High Availability



SUMMARY

  • Jan 20, 2017

The main objective of high availability is to not lose service to the IT System, so IT systems are duplicated at an alternate site with complete copies of data and functions in the event the main site goes down for some reason. This is part of what is called IT Service Recovery(ITSR) or IT Disaster Recovery (ITDR) which is part of a Business Continuity Plan (BCP). These different terms are used depending on how the company approached things.

Unfortunately, we don’t support clustering at the moment which is just one method that is sometimes used to achieve this. But it’s not always relevant or needed.

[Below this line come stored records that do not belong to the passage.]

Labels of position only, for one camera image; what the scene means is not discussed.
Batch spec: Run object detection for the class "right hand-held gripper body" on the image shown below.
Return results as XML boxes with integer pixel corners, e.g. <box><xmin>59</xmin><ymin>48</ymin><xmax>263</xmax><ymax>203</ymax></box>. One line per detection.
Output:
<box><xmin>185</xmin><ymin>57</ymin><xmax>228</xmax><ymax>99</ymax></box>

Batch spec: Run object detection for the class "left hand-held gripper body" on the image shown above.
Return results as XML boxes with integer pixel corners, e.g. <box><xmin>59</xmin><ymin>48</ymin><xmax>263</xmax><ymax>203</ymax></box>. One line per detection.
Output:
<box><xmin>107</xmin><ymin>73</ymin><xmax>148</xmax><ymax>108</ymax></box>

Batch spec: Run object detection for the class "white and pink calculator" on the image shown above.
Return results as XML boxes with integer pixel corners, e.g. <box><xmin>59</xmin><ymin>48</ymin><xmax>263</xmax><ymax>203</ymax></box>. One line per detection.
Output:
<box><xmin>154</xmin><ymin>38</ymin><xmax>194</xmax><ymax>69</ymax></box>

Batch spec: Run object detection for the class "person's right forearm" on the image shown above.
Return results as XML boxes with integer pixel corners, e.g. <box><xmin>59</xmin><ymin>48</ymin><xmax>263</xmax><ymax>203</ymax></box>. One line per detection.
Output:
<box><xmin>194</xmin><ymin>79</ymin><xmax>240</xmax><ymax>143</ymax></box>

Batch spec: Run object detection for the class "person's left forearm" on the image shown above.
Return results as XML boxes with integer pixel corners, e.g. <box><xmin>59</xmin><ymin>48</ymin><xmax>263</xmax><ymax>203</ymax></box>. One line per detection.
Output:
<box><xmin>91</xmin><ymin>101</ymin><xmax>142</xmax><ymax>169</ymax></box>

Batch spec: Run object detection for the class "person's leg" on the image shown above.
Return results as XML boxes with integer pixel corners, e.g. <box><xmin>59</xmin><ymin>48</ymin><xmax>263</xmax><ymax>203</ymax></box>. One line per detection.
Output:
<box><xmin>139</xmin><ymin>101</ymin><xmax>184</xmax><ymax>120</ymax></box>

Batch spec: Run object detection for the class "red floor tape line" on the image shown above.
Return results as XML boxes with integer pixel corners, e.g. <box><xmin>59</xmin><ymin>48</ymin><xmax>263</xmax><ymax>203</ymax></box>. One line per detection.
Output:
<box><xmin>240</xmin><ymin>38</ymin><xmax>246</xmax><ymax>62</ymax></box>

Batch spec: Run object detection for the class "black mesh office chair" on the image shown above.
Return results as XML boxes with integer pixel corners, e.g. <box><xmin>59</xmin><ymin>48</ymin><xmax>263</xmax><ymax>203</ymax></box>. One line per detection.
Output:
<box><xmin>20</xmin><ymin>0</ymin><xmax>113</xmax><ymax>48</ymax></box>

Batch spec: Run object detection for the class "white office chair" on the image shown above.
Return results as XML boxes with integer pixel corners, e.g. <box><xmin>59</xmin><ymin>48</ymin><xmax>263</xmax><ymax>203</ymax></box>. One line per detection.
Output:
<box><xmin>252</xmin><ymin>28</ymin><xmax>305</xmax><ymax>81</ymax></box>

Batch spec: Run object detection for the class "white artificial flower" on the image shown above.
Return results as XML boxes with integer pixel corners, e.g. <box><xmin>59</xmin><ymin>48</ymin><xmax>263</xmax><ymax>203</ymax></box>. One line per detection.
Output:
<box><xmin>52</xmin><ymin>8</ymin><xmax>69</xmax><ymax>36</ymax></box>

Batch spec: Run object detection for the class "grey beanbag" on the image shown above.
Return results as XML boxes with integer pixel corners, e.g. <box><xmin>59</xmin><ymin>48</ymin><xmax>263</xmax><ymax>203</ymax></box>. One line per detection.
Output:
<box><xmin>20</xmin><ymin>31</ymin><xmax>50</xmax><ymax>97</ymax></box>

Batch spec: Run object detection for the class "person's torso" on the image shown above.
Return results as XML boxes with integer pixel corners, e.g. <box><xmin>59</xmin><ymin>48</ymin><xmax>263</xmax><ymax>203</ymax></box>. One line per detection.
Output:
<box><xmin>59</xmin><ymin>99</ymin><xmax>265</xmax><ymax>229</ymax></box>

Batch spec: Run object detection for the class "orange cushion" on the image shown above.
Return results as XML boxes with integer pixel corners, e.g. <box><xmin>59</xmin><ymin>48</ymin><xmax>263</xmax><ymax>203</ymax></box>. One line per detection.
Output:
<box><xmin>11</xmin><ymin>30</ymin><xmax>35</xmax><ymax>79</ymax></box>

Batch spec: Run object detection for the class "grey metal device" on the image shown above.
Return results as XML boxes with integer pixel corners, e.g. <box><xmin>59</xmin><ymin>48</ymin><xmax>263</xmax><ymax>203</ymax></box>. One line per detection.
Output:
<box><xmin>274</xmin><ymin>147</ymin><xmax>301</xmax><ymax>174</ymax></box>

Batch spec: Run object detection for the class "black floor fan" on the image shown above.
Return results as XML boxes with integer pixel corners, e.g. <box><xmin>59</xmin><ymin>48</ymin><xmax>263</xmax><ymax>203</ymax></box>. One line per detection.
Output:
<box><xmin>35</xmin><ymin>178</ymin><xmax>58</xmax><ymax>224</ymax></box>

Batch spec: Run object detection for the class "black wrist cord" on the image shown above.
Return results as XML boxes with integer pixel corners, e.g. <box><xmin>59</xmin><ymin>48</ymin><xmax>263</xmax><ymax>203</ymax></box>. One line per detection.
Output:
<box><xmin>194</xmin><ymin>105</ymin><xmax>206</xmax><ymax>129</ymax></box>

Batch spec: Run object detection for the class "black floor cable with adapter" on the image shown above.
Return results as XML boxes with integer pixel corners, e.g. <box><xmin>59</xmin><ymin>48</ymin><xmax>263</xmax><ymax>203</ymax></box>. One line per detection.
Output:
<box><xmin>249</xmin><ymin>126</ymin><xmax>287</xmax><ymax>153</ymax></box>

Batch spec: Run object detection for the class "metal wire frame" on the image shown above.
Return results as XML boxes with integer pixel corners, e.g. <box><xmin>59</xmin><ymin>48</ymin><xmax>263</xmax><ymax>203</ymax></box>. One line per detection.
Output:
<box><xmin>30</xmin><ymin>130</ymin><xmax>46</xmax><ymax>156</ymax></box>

However we do provide the following to achieve a similar result:
o Agents can send the logs to two or more destinations at the same time, this allows the logs to be duplicated at the alternate site while the main site is in operation. This just means that each agent has two destinations configured all the time. If one site is down the agents still keep sending logs to the site that is up and working. In the case of v5 they will cache as much as they can for the site that has the Snare Servers is down before the logs wrap. Once the site is backup then the agents will resume sending logs to both site/systems.
o All agents can send logs to one SS. Then that main SS can send to the IT DR SS system using the reflector. In the event of an outage of the main site they can change their internal DNS to then point to the alternate IT DR SS and logs resume sending to the alternate site assuming they are using a DNS name in the agents and not IP addresses for the destination fields. If they use TCP or TLS as the protocol then there is minimal chance of loss of logs as they will be cached. This DNS change process would be triggered in the event the business declares some sort of disaster and they initiate their IT DR/BCP processes for failover. Most customers have a set of procedures they perform when doing a failover to their IT DR sites, not all things are always automatic, DNS redirection is one of those.

So both options provide methods to:
o Ensure data is duplicated at an alternate site
o Ensure that logs are still collected in the event of a failure of the main site
o Log archive may still be accessed and can produce reports from the second site.
o You may have to have a process to extract and copy over any customised objectives they create on the master and then load them in the alternate system to keep various reports in sync( we have options in the admin tools area to load them). This is not much different to making system changes on a Microsoft cluster which have to be manually replicated over to the other systems to ensure they all work on the same base configuration.

The Snare Agent Manager (SAM) does not have HA as yet. However a customer can have an alternate SAM with appropriate license keys and if they change their DNS for where the agents phone home on to point to the alternate SAM the agents will relicense from the alternate SAM all with no down time. The agents hold a 30 day key that keeps them running to handle any network disruptions to help allow failover process to occur if the primary SAM is down for any length of time.